Problem:
The required answer is the run of lines from the one holding "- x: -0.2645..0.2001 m" to the end of the data below, copied exactly and free of pictures.

Items listed in a dataset:
+--

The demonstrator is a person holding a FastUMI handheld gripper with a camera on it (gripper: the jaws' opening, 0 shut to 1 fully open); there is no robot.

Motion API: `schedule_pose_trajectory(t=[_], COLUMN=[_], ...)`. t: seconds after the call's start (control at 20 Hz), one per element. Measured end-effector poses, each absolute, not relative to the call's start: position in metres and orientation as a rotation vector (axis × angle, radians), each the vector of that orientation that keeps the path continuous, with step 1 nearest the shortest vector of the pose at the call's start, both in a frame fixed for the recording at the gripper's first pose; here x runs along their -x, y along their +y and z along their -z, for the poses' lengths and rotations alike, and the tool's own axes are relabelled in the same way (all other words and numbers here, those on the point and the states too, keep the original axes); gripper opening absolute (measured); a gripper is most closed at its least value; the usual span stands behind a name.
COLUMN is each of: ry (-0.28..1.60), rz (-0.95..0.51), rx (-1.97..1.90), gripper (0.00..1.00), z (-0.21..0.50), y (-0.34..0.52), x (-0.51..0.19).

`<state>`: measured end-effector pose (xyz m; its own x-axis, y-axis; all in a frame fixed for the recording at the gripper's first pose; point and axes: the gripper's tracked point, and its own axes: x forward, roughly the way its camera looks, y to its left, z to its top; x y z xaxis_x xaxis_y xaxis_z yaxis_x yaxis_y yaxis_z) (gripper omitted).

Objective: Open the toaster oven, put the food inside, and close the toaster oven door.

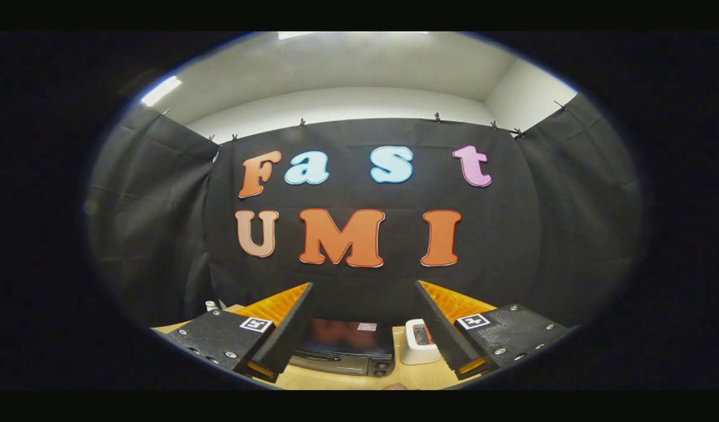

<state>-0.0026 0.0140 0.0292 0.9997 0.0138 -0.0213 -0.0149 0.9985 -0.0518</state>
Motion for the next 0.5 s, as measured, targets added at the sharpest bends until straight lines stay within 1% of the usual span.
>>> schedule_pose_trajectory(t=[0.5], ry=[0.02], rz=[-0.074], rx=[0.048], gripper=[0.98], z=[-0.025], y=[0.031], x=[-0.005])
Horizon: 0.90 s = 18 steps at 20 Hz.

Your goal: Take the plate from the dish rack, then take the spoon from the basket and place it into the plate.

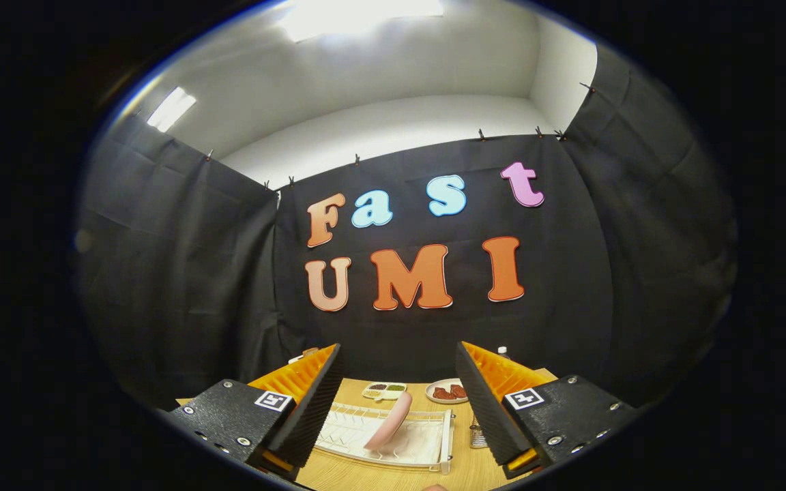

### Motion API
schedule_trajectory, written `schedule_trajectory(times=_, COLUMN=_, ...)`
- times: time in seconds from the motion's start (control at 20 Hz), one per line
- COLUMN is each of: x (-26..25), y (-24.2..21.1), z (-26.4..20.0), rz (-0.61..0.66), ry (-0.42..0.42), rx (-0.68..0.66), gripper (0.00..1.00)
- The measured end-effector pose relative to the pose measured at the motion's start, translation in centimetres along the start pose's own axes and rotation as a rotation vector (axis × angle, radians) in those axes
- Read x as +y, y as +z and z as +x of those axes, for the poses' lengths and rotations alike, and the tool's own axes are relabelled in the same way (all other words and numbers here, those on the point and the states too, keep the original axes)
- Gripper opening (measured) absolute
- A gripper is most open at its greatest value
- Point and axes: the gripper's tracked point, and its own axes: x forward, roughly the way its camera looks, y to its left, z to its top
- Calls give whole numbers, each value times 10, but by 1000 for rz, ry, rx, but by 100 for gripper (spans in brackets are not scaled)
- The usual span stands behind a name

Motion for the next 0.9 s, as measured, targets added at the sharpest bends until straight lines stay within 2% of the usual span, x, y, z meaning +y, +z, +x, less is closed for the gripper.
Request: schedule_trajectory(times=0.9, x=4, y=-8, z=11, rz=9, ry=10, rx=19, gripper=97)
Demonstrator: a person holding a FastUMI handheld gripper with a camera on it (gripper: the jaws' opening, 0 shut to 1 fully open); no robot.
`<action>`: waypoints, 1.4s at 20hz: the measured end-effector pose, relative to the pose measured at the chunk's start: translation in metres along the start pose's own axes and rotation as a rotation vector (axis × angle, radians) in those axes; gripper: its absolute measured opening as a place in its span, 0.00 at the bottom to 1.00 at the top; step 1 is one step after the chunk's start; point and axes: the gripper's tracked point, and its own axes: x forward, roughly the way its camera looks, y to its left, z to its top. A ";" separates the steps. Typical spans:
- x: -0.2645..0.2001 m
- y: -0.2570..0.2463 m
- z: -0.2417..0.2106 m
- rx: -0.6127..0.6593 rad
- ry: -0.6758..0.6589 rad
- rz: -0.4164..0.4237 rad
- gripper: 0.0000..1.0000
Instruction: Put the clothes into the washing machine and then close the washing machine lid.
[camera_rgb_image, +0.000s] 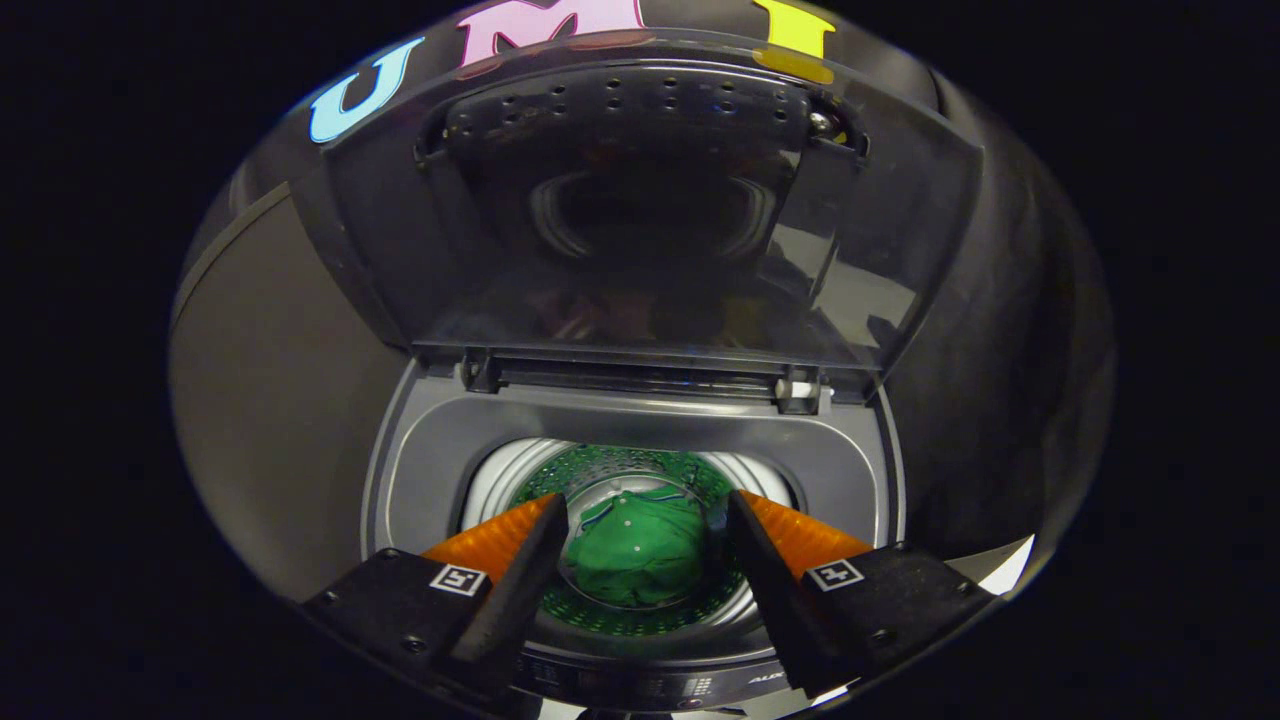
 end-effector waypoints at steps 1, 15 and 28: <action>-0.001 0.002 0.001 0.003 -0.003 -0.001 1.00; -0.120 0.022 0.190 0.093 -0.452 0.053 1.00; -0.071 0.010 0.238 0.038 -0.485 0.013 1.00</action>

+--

Solved problem:
- x: -0.2645..0.2001 m
- y: -0.2570..0.2463 m
- z: -0.2417..0.2106 m
- rx: -0.6127..0.6593 rad
- ry: -0.6758..0.6589 rad
- rz: -0.4164..0.4237 rad
- gripper: 0.0000..1.0000
Instruction: Put the clothes into the washing machine and then close the washing machine lid.
[camera_rgb_image, +0.000s] 
 end-effector waypoints at steps 1, 15 and 28: <action>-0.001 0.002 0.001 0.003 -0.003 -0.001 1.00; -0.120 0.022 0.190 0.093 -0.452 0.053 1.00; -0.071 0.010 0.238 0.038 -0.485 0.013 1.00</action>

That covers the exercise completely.